L’interminabile (e chissà se terminata) campagna elettorale alla fine ha prodotto due punti in meno di partecipazione al voto, al 56,09%. Che proiettano comunque l’Italia ancora tra i Paesi dell’Unione con più alto tasso di partecipazione. I risultati sono molto chiari.
Si ribaltano i rapporti di forza tra i contraenti il contratto di governo. La Lega schizza oltre il 34 e i cinquestelle non raggiungono la metà di un risultato che è di assoluto rilievo per il partito di Salvini. Il Partito democratico supera il partito fondato da Grillo recuperando consensi trasversalmente. Gli altri dell’(ex) centro-destra mantengono consensi, ma Forza Italia ad una sola cifra.
Per considerazioni più approfondite sull’evoluzione complessiva del sistema bisognerà attendere i ballottaggi per le città capoluogo di provincia chiamate alle urne insieme ad oltre tremila Comuni, ma almeno tre punti possono fin d’ora essere sottolineati. Il Movimento, che dimezza la percentuale dei voti al livello nazionale,sfiora comunque il 30% nella circoscrizione Sud e in quella delle isole.
Di qui l’interrogativo se si tratti di un dato residuale in una china di rapido declino, oppure un dato da cui ripartire: ma come? Il secondo e fondamentale punto è che ad ogni elezioni ormai, di qualsiasi livello, si produce un significativo spostamento di milioni elettori, non solo dal voto all’astensione o viceversa, ma anche tra partiti.
È la conferma di un dato che avvicina sempre più la politica al marketing, e comunque dice di elettori insofferenti e insoddisfatti. Esiste una questione sociale europea, che interagisce con una questioni sociale “globale”, che probabilmente non ha ancora trovato composizione e soprattutto una interpretazione politica precisa. Questa “questione sociale” di nuovo tipo, che non interessa solo i margini di povertà, ma il corpo centrale della società, attraversa tutti i Paesi e ovviamente interessa anche l’Italia.
Di qui i due interrogativi che, dal punto di vista italiano, il risultato consegna. Il primo è di carattere “domestico”.

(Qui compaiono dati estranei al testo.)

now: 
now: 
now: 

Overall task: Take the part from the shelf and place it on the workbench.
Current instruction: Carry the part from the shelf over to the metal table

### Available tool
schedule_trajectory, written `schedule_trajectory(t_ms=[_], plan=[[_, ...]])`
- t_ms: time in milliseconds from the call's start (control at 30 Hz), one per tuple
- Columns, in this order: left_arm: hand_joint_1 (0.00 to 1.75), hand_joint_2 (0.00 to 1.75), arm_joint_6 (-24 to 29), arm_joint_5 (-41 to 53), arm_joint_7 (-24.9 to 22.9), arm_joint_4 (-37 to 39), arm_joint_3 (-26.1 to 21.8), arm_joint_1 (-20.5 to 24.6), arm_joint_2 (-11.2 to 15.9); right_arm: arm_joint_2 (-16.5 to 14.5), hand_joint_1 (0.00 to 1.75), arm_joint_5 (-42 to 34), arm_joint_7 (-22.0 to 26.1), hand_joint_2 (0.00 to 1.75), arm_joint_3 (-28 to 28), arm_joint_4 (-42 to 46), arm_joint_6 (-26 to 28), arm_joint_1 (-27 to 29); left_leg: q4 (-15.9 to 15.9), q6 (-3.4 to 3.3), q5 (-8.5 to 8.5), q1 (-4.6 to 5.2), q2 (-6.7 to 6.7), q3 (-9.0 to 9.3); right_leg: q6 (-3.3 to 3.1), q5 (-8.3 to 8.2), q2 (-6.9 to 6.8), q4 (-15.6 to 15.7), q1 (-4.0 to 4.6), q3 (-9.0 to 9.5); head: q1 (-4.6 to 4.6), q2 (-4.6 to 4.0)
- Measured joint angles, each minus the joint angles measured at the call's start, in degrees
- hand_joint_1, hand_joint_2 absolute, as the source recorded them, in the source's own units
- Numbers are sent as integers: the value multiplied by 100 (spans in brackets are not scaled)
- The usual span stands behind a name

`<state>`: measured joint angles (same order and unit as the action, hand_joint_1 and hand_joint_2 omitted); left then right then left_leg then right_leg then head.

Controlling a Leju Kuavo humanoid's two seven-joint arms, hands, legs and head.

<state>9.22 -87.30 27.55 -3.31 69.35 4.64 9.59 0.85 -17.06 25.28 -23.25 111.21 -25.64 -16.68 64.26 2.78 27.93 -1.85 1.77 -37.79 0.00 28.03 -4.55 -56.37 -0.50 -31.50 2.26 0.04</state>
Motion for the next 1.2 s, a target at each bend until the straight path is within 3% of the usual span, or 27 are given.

Come dimostrano i precedenti di Berlinguer 1984, Berlusconi 1994, Renzi 2014, vincere le elezioni europee non significa poi vincere le politiche successive. Per cui bisogna chiedersi come il vincitore del 26 maggio, ovvero Matteo Salvini, capitalizzerà il suo successo. Dopo un lungo sonno e violenti alterchi il Governo dovrà necessariamente cominciare a dare risposte alle questioni sul tappeto e sulle prospettive a medio termine.
Il secondo interrogativo è sull’assetto europeo. Il dimagrimento dei due principali gruppi, la frammentazione, rilanciano la sfida, per tutti, sulla nuova questione sociale. Che è anche questione sugli obiettivi e sul rilancio del disegno europeo. Una Unione assolutamente necessaria, che questo esemplare esercizio di democrazia ha confermato come uno spazio straordinario di sviluppo, ma che giustamente tutti dicono deve cambiare passo.
E per questo servono anche riferimenti morali, ideali e culturali. Di cui riappropriarsi molto, molto presto.